A Real customer service rep takes up the customer's case. In fact, the Real rep takes on the customer's persona and sends an e-mail to Rhapsody, pretending to be the customer that reads as follows:

"Please cancel my account and give me a refund. I wanted to cancel everything when I called to cancel my superpass.... I don't even know what this RHAPSODY thing is."

Then a Rhapsody rep writes back to its owner Real.

"Dear xxxx,

Thank you for contacting RHAPSODY Support at Listen.com.

We have received your request to cancel your All Access subscription, and are disappointed to see you go. We have gone ahead and terminated your account.

We have also issued a $29.85 credit to your credit card because we were not able to cancel your subscription prior to your latest billing date. Please allow 24-48 hours for this credit to post to your account.

Your confirmation for this incident is: xxxxxxxx

Thank you for subscribing and we hope to see you back in the future.

Regards,
RHAPSODY Support"

So polite to itself that Real. How touching.

After Real is done talking to Rhapsody, a transcript of the exchange is sent to the customer. Who knew you could be so chatty and effective without actually saying a thing?

The weirdest bit of all is that Real even bothers to send this transcript to the customer, since it doesn't make a lot of sense. You hadn't asked to cancel "everything" months ago.

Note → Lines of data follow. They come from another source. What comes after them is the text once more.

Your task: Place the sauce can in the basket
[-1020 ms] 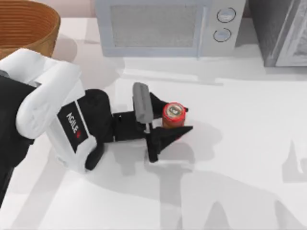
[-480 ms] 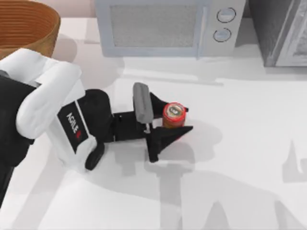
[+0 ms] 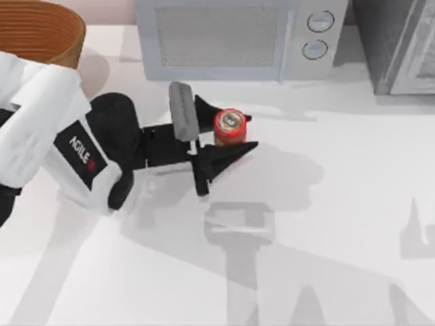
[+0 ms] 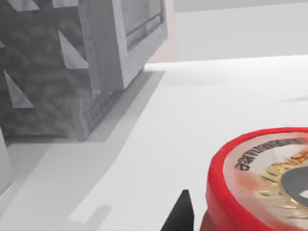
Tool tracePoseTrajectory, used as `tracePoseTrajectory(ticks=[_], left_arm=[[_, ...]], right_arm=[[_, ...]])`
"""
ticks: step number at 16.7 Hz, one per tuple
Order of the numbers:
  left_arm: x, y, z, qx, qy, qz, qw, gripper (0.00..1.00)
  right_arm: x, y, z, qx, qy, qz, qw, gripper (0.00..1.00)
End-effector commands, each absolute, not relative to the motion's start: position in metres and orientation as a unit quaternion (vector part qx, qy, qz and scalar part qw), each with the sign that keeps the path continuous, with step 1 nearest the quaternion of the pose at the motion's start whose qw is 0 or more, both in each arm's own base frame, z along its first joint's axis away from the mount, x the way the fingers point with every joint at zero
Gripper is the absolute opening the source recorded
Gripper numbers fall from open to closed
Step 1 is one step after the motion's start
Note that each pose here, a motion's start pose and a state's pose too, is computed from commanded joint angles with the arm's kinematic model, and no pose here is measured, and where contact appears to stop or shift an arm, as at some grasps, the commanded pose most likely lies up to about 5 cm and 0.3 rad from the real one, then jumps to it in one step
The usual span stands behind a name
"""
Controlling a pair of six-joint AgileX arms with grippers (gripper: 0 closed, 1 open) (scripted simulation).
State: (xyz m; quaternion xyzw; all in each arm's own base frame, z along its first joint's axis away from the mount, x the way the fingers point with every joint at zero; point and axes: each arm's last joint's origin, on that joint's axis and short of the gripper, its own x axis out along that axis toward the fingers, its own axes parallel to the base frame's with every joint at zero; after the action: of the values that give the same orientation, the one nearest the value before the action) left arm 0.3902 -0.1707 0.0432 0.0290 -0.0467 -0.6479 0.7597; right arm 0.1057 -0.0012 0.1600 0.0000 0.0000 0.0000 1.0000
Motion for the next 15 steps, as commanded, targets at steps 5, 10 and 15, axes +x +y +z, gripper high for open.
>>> tracePoseTrajectory(ticks=[5, 10, 15], left_arm=[[0.428, -0.119, 0.094, 0.054, -0.079, -0.620, 0.779, 0.00], [0.449, -0.065, 0.146, 0.079, -0.099, -0.599, 0.791, 0.00], [0.458, 0.014, 0.188, 0.081, -0.082, -0.555, 0.824, 0.00]], right_arm=[[0.106, -0.001, 0.160, 0.000, 0.000, 0.000, 1.000, 1.00], [0.106, -0.001, 0.160, 0.000, 0.000, 0.000, 1.000, 1.00], [0.106, -0.001, 0.160, 0.000, 0.000, 0.000, 1.000, 1.00]])
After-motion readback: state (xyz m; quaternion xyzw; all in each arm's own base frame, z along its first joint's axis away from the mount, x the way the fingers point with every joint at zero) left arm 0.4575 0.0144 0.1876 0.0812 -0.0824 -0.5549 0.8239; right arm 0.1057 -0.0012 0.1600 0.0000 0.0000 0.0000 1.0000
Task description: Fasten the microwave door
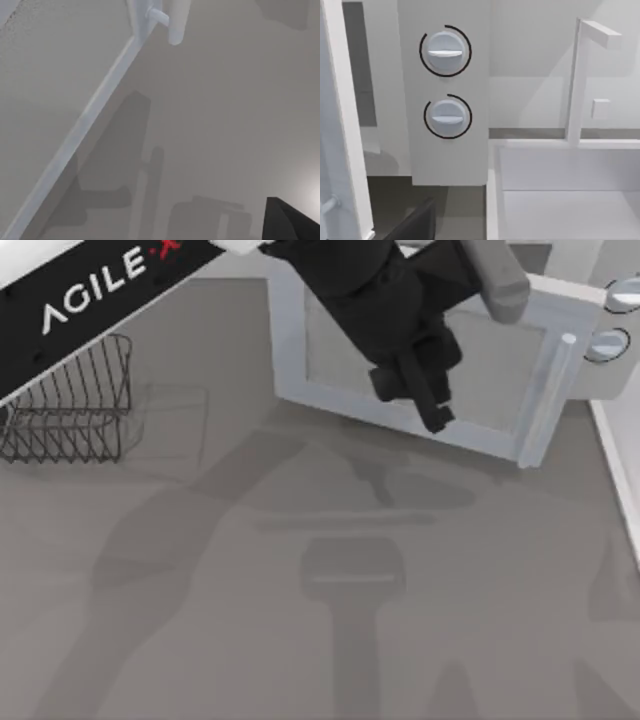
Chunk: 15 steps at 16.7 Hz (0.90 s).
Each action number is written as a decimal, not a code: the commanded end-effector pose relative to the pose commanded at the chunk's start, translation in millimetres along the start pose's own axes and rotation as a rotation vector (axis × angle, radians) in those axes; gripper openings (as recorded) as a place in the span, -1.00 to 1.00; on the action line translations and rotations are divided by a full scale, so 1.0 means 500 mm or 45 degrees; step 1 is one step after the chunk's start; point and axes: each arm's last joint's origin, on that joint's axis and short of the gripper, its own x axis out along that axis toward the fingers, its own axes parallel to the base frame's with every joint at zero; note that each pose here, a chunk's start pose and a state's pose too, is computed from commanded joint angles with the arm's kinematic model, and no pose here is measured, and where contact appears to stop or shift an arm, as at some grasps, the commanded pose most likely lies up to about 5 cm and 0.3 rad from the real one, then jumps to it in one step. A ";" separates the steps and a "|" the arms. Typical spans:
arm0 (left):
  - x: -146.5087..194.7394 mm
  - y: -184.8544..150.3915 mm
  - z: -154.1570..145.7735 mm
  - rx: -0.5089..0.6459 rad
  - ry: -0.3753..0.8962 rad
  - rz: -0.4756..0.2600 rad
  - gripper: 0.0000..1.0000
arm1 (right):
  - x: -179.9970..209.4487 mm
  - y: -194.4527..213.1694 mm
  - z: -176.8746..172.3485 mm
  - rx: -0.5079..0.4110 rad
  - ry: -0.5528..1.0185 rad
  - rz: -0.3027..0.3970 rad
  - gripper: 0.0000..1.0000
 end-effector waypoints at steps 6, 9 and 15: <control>0.002 -0.040 0.046 0.132 -0.093 -0.033 -1.00 | 0.000 0.000 0.000 0.000 0.000 0.000 1.00; 0.017 -0.054 0.057 0.141 -0.082 -0.065 -1.00 | 0.000 0.000 0.000 0.000 0.000 0.000 1.00; 0.020 -0.008 0.034 0.000 0.000 0.000 -1.00 | 0.000 0.000 0.000 0.000 0.000 0.000 1.00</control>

You only wanted to cancel Rhapsody. If you had cancelled everything a refund twice the size would be due, and Real itself would be involved.

Then the Rhapsody rep replies that they are issuing a $29.85 refund because the company was "not able to cancel your subscription prior to your latest billing date." But Rhapsody had, in fact, missed three billing dates and beyond that seems to be giving in a bit easily.

All in all, it seems Real sent the customer a transcript of a fake exchange between itself and Rhapsody.

"Yah, zis is very interesting," says Dr. Freud. "Perhaps you should schedule another appointment. I need to know more about zis Glaser. Has he ever worked at Microsoft? Alzo, what do you know about zis Fiorina person. I hear she has much bigger issues?"

Real gets up off the couch, takes a look at the diminished pile of Bolivian Bang and shudders.